Western Blot result shows that there is a clear protein band at corresponding position with a correct size and the result specifically. It prove that we do express INP-mSA on the E.coli surface successfully .
Protein function verification
Immunofluorescence Staining
After verifying the protein expression, we want to prove that the protein can function as normal. We used Rhodamine-biotin to immunofluorescence stain the engineered E.coli and negative strains DH5α to observe whether the bacteria has fluorescence under fluorescence microscope.
The result proves that the function of protein was normal.
Fig 2.3 Rhodamine-biotin immunofluorescence staining of engineerd E.coli(right) and negative strains(left).
Meanwhile, we would like to quantify the expression of INP-mSA compared with DH5α by plate reader. When we carried out the experiment, we met the problem that there are different incubation conditions in different paper. So we had to explore the best culture condition for the INP-mSA protein expression. Firstly, We did two sets of experiments to compare the fluorescence values of 2h incubation under two temperatures ( 0 ℃ and 30 ℃, 0℃ means incubate on ice.)
Fig 2.4 Expression level of INP-mSA fusion protein under different conditions.( I ) the single cell fluorescence values from E.coli DH5α cell expressing JIM fusion and DH5α without a plasmid under 0 ℃ incu-bation for 2h. ( II ) the fluorescence values of E.coli DH5α cell expressing JIM fusion and DH5α under 30 ℃.

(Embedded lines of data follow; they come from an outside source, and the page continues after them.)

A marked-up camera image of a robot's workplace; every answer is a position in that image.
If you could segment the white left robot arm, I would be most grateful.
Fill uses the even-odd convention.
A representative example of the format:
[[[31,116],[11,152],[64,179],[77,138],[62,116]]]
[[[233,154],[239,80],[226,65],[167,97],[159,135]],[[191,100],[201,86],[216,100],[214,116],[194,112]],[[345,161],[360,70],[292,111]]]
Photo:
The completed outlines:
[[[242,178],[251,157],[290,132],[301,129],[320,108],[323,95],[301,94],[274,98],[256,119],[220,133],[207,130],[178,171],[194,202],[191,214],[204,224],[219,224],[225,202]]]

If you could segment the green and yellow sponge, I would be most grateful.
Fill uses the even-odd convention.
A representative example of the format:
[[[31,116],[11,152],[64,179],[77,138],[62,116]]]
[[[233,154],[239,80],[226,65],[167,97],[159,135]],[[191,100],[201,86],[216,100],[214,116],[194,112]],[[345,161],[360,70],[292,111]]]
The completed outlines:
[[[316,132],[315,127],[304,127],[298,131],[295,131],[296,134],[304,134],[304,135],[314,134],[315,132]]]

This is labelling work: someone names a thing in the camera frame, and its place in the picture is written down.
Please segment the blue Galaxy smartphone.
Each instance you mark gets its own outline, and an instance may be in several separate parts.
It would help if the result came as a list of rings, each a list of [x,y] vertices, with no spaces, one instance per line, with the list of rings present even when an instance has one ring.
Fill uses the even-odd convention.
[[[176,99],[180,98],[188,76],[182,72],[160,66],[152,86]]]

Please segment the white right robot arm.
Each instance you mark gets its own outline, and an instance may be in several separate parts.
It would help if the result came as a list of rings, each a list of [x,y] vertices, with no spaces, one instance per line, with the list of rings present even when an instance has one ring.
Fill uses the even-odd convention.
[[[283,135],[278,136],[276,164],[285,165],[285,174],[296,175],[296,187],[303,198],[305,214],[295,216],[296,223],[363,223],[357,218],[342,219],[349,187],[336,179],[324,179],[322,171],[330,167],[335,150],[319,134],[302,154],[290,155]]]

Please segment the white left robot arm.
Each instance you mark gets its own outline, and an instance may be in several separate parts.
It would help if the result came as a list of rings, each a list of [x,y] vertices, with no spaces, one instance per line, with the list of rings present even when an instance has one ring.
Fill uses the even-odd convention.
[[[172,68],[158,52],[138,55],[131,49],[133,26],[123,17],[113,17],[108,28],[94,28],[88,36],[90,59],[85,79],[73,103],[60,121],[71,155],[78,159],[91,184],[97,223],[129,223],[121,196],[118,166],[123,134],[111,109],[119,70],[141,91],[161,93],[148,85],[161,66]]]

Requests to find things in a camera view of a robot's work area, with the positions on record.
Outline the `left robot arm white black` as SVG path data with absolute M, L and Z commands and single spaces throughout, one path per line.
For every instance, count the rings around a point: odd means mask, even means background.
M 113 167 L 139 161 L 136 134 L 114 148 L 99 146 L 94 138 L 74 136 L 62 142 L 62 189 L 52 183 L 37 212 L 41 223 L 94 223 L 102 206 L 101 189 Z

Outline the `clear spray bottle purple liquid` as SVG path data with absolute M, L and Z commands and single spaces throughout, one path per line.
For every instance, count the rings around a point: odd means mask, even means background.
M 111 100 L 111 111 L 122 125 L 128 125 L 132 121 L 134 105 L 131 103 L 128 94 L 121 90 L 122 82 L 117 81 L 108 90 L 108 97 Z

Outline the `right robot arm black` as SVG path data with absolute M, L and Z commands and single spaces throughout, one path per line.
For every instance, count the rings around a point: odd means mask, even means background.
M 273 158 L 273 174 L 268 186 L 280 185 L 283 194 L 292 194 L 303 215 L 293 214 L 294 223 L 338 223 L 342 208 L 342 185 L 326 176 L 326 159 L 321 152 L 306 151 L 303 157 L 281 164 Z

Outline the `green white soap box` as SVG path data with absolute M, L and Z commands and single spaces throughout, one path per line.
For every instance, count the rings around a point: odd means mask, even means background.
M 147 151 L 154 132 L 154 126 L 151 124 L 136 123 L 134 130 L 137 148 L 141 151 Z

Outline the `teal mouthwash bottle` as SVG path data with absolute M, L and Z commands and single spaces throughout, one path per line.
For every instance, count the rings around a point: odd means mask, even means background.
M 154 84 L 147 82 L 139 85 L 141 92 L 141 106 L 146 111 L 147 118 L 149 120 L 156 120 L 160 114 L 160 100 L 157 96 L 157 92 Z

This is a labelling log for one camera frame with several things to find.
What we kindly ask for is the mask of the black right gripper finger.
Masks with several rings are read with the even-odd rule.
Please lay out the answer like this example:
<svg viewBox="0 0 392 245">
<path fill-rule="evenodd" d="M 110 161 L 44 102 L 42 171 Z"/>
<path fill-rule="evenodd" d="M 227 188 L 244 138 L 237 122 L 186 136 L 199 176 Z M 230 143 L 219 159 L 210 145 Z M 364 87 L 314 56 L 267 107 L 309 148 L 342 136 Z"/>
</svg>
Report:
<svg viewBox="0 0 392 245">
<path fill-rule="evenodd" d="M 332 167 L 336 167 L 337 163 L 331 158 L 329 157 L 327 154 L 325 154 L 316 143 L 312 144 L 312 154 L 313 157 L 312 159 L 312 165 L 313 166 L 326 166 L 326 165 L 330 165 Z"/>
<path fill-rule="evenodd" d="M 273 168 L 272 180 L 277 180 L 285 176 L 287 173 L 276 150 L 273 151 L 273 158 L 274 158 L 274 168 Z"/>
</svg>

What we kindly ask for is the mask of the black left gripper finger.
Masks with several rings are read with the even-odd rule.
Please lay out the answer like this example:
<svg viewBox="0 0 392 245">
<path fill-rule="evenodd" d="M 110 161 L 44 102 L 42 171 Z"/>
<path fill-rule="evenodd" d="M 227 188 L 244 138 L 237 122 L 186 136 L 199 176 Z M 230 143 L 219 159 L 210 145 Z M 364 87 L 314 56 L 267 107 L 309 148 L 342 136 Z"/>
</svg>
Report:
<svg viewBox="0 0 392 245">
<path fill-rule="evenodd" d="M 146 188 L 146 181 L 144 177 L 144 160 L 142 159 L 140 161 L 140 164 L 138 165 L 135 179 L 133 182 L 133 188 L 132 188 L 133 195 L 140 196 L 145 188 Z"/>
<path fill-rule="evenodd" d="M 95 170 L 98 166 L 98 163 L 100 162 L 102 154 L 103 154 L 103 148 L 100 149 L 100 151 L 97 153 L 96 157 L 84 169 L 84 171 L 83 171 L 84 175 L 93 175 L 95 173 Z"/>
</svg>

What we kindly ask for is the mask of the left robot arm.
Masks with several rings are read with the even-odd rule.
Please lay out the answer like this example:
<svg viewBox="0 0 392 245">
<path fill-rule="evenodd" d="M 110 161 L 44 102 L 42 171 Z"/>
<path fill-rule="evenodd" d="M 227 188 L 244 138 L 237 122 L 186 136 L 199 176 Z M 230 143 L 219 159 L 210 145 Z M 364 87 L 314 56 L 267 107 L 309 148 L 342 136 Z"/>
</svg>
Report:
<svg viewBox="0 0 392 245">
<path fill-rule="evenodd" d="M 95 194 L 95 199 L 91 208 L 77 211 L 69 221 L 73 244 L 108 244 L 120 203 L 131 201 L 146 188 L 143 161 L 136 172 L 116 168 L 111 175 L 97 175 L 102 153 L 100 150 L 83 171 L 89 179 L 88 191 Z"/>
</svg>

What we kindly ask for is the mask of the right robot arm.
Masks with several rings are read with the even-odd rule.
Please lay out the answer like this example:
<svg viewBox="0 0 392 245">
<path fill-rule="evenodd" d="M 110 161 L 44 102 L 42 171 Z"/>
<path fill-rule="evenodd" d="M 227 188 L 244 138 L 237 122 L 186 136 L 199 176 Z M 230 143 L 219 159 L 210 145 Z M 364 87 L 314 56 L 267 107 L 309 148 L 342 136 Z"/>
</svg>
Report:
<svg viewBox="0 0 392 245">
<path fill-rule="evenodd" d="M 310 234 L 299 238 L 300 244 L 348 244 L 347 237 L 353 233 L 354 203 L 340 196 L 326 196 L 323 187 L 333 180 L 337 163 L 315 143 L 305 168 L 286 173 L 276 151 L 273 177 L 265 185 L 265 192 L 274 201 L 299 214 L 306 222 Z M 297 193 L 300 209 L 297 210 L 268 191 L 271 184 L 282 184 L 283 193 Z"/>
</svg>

The image showed that E. coli containing the Jim plasmid successfully expressed INP-MSA fusion protein. The fluorescence value increased after 2 hours incubation under 30 ℃ conditions. We speculate that there may be an ice dye incubation that causes ice nucleation proteins to form crystals that inhibit the combination of fluorescent dyes and the mSA of fusion proteins. [2]
Yeast strain construction
Here we need to construct the vector of BirA (biotin ligase) and BAP (biotin acceptor peptide) in yeast for displaying biotin on the surface.(fig.1)
We first cloned birA into the yeast-shuttle plasmid pYC230. After transformation, it enables the yeast to transfer biotin to biotin acceptor peptide(BAP); pYD1 is another 5.0 Kbp expression circuit designed for expression, secretion, and display of proteins on the extracel-lular surface of S.cerevisiae. The vector contains AGA2 gene from S.cerevisiae encoding one subunit of the a-agglutinin receptor. By fusing our gene of interest to AGA2, so we can enable the yeast to display the biotin on the cell surface.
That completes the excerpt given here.